Fungsi kandung empedu

Padahal, fungsi kandung empedu selalu berhubungan atau berhubungan dengan fungsi penyimpanan empedu di dalamnya, sehingga dijelaskan beberapa fungsi cairan empedu:

Membantu mencerna lemak

Lemak ini tidak larut dalam air, jadi hanya empedu yang bisa mencerna lemak. Saat makanan masuk ke duodenum, sinyal hormonal terpicu begitu juga dengan saraf di kantong empedu, menyebabkan kontraksi otot sehingga empedu jatuh ke duodenum untuk mencerna makanan.

Membantu menyerap lemak

Fungsi sari empedu adalah membantu tubuh menyerap lemak dengan cara mempermudah melewati membran sel.

Membantu pembuangan limbah

Pigmen, yang diproduksi oleh pemecahan sel darah merah dan kolesterol, merupakan komponen yang tidak perlu dan juga berbahaya bagi kesehatan tubuh. Untuk melakukan ini, komponen ini dikeluarkan dari tubuh dengan bantuan empedu. Kolesterol dikeluarkan dengan mengikat kolesterol dan lesitin untuk membentuk kumpulan kecil yang disebut misel, yang kemudian dikeluarkan melalui tinja.

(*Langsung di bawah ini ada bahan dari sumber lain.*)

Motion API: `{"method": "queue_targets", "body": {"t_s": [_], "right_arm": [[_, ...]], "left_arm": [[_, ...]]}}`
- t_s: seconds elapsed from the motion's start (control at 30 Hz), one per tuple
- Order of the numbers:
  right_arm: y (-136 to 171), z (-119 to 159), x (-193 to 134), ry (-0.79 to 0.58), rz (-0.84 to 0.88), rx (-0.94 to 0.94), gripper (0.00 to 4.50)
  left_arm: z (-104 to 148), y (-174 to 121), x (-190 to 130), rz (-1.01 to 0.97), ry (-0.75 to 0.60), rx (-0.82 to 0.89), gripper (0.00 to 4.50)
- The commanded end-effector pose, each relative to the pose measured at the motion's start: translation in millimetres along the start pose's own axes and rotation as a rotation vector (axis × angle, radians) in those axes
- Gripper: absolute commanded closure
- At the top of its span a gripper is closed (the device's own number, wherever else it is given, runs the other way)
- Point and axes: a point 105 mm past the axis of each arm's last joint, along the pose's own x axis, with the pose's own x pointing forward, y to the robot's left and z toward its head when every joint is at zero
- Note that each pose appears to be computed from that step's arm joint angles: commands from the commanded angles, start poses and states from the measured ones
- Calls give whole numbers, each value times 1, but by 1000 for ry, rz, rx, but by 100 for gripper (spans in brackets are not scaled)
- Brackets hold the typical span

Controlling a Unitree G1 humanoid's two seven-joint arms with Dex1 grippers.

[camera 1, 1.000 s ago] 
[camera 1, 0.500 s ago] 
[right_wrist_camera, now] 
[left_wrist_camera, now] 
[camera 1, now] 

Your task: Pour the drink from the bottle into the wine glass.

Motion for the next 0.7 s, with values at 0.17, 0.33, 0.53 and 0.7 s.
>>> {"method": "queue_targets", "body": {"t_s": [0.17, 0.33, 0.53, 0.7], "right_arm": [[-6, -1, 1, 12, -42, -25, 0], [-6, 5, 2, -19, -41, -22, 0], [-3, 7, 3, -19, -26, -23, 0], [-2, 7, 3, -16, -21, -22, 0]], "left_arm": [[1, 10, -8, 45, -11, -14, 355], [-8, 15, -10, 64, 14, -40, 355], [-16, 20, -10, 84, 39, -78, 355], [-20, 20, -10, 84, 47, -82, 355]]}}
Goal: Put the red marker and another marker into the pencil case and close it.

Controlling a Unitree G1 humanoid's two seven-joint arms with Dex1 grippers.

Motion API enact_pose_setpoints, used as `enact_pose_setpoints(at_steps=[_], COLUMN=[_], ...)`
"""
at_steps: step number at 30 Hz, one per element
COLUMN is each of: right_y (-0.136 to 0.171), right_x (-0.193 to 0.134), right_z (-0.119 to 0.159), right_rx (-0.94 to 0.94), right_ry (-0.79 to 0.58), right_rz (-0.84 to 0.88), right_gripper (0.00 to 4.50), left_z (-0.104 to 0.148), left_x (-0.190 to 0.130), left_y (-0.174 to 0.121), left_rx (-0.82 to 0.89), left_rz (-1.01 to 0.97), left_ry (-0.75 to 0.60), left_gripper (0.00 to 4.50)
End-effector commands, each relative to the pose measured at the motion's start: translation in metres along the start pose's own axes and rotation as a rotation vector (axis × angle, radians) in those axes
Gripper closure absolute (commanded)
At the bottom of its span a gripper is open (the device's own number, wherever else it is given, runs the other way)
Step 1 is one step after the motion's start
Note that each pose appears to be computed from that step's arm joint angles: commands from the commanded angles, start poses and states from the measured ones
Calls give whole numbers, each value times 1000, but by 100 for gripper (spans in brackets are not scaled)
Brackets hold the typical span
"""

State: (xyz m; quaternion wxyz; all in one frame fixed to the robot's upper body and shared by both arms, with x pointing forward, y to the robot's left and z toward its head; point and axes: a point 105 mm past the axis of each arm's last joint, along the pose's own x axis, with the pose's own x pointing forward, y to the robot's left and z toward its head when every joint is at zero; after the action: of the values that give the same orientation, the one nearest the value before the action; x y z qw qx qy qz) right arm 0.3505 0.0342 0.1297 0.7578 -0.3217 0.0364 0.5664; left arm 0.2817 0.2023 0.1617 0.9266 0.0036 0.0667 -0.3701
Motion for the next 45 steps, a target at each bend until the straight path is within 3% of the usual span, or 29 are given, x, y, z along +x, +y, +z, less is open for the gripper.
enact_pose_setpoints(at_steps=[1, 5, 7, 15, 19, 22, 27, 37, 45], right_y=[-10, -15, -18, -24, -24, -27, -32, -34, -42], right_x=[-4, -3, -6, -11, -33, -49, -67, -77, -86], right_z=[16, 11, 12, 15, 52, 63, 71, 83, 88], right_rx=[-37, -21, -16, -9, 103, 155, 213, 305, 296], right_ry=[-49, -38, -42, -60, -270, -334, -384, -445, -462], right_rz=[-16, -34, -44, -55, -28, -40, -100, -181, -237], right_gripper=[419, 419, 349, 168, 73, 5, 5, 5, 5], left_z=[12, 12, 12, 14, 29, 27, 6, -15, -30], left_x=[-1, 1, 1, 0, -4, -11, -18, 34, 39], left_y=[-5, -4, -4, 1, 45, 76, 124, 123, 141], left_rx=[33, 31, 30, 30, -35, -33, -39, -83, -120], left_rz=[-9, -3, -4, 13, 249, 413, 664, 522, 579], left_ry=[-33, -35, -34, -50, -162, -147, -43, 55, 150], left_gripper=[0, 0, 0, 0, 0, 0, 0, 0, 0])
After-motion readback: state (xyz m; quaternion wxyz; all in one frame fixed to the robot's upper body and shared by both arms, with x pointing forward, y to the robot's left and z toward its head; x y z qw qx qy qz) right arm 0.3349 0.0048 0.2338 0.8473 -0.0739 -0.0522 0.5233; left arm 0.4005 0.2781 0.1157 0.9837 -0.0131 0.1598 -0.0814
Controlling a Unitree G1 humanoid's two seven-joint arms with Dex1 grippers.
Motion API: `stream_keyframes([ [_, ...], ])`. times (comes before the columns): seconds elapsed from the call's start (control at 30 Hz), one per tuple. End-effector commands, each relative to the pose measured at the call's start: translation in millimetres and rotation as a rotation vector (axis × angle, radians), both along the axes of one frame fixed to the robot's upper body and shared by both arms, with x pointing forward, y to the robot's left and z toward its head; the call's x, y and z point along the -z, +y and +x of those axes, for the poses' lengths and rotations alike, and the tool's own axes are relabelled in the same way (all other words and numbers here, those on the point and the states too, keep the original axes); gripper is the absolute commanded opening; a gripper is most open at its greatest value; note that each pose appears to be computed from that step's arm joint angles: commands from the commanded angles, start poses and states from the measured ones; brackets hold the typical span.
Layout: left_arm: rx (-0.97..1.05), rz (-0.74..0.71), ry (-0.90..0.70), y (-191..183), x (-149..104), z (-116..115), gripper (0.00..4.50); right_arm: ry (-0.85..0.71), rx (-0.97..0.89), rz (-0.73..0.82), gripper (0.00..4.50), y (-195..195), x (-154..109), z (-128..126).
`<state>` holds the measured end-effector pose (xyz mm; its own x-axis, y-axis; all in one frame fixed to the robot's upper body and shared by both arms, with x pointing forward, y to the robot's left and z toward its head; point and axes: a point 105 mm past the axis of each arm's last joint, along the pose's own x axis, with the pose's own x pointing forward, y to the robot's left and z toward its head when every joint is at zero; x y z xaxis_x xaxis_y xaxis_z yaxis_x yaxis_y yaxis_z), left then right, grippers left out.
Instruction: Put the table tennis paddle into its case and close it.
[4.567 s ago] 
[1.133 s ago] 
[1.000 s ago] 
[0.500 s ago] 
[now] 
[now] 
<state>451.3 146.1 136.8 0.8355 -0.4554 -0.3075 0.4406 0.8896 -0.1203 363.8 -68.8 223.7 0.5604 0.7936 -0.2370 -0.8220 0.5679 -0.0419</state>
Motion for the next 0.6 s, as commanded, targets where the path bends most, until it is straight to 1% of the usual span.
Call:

Membantu mengeluarkan racun dari hati

Empedu mengandung antioksidan yang dapat mengeluarkan racun. Komponen seperti obat-obatan, bakteri atau virus yang tidak dapat diterima tubuh disaring oleh hati dan kemudian dikirim oleh hati melalui empedu.

Sekian penjelasan tentang kantong empedu: pengertian, struktur, komposisi, proses dan fungsi pada manusia, semoga dapat bermanfaat bagi anda.